Assigned task:
Run through the records and show each line that includes the string "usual".

Source data:
____________
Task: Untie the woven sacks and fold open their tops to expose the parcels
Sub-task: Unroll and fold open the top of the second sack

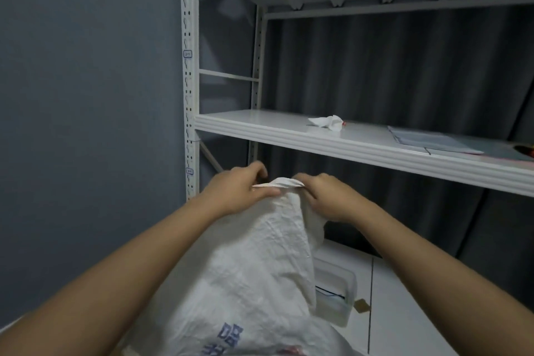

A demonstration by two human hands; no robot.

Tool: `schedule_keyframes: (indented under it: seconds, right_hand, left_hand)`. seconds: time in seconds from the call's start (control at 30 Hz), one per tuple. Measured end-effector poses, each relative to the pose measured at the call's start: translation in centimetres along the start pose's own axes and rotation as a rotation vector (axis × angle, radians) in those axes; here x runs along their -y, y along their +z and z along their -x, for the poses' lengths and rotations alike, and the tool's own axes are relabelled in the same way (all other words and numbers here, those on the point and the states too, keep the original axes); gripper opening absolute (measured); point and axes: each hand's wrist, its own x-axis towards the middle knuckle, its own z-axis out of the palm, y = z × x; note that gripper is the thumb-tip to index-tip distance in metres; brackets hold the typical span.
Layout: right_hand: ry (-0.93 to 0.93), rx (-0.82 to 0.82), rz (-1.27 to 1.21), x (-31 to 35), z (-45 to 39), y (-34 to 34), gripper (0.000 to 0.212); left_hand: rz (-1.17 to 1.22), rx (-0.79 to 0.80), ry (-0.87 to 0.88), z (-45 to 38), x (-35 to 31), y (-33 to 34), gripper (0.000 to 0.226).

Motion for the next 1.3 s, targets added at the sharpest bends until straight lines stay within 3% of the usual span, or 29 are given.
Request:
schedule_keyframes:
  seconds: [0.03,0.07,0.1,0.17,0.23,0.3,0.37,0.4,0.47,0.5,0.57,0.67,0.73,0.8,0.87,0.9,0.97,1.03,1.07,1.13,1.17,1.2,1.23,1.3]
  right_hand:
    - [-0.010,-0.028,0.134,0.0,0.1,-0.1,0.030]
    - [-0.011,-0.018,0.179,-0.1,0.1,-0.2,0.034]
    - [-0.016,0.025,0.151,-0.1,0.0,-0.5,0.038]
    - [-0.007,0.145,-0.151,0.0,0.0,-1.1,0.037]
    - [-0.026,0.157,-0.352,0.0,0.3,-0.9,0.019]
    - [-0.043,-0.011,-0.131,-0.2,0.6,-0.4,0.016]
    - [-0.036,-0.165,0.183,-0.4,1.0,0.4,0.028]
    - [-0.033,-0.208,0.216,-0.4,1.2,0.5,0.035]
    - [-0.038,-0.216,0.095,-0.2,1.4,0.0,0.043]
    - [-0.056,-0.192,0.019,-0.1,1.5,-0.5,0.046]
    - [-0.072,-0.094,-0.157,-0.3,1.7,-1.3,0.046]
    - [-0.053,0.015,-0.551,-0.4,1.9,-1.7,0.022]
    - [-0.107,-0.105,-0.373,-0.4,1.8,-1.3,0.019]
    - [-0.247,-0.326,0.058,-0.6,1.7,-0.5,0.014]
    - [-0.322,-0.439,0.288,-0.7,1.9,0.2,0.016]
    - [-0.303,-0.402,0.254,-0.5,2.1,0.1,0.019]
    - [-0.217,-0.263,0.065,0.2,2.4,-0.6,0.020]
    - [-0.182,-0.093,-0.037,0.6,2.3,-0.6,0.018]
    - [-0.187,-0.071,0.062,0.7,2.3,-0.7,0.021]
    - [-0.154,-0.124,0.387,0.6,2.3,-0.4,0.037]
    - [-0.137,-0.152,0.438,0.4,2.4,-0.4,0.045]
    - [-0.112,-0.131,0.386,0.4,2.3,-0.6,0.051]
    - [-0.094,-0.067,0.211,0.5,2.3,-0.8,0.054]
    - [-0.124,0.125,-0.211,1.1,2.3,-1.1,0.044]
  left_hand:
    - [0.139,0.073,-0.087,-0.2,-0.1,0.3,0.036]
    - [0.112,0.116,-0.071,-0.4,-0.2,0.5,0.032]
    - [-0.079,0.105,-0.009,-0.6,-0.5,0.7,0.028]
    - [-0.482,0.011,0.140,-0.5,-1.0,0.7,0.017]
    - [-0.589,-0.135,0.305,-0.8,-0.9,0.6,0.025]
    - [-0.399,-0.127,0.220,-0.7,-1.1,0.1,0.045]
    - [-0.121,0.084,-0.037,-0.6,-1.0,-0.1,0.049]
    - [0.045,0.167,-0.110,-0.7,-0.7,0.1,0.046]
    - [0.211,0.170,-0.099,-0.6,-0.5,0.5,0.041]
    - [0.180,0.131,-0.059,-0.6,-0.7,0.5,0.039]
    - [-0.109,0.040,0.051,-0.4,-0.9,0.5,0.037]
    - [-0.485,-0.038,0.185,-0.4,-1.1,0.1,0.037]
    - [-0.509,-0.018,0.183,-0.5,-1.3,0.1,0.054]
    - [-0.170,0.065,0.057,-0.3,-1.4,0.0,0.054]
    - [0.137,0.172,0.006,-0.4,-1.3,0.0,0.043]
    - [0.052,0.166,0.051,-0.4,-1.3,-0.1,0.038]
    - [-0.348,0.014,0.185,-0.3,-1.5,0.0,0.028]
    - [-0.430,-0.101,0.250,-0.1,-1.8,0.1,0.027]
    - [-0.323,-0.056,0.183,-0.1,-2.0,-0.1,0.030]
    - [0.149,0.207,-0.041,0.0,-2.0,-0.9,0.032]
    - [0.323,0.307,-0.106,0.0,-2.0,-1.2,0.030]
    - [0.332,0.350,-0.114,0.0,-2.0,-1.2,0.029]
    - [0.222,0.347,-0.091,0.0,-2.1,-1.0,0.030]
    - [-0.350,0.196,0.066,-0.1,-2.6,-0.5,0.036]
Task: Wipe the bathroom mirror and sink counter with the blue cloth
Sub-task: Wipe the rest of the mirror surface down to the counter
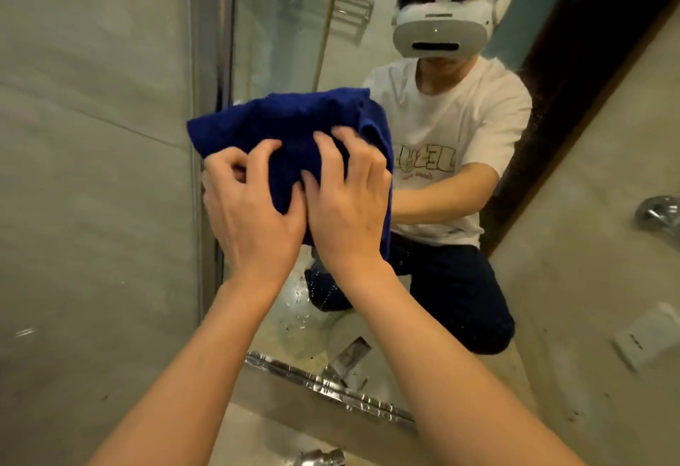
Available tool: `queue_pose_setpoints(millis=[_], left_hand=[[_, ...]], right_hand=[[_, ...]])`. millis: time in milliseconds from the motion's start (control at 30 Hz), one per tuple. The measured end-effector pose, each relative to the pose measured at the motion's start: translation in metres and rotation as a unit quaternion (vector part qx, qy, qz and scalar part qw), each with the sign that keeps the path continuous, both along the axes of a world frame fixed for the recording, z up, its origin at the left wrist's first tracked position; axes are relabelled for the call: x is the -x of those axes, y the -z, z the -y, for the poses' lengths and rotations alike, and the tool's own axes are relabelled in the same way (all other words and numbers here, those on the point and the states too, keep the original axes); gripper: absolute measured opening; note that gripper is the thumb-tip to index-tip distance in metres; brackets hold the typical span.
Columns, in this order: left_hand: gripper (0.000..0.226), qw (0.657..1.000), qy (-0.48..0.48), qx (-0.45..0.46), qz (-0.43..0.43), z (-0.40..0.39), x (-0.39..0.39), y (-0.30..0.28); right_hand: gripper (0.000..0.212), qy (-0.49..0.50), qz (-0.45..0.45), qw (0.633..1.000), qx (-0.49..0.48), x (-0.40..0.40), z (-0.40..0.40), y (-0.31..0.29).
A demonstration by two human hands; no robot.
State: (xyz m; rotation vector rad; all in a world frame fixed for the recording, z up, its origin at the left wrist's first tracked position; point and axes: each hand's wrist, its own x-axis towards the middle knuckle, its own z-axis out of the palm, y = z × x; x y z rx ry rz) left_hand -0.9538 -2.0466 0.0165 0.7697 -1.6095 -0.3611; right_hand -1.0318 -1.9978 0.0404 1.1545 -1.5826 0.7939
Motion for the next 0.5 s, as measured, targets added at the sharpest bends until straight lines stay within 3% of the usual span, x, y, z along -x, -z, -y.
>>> queue_pose_setpoints(millis=[133,233,333,500], left_hand=[[0.034,0.967,0.185,-0.142,-0.1,0.002,-0.002,-0.006],[0.021,0.935,0.257,-0.196,-0.143,0.011,-0.006,-0.008],[0.018,0.93,0.261,-0.213,-0.149,0.012,-0.006,-0.01],[0.018,0.95,0.211,-0.186,-0.134,-0.028,0.019,-0.012]], right_hand=[[0.037,0.028,0.061,0.995,-0.071,-0.03,-0.011,-0.01],[0.044,-0.046,0.194,0.972,-0.123,-0.033,-0.015,-0.014],[0.03,-0.117,0.285,0.947,-0.093,-0.022,-0.019,-0.021],[0.014,-0.206,0.397,0.894,-0.034,0.007,-0.06,-0.02]])
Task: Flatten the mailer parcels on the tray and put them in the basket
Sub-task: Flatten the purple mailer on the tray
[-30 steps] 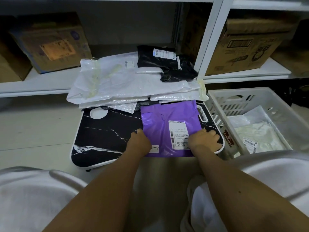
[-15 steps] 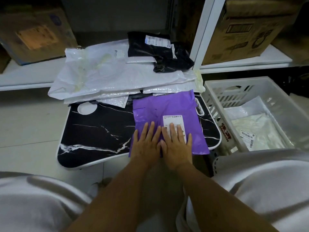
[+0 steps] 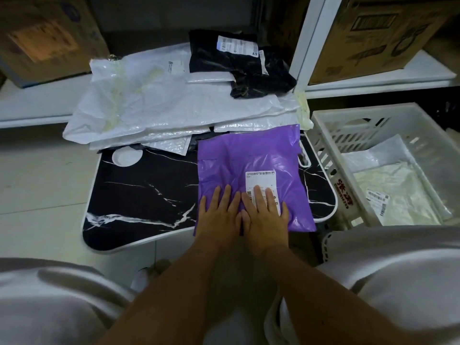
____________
Reply to the task:
Motion for the next 1.3 s, targets added at the sharpest bends until straight lines stay within 3% of the usual span, or 29 are given.
Motion for the next 0.5 s, as measured, targets added at the sharpest bends until straight lines stay within 3% of the usual span, x, y, z along -x, -z, -y.

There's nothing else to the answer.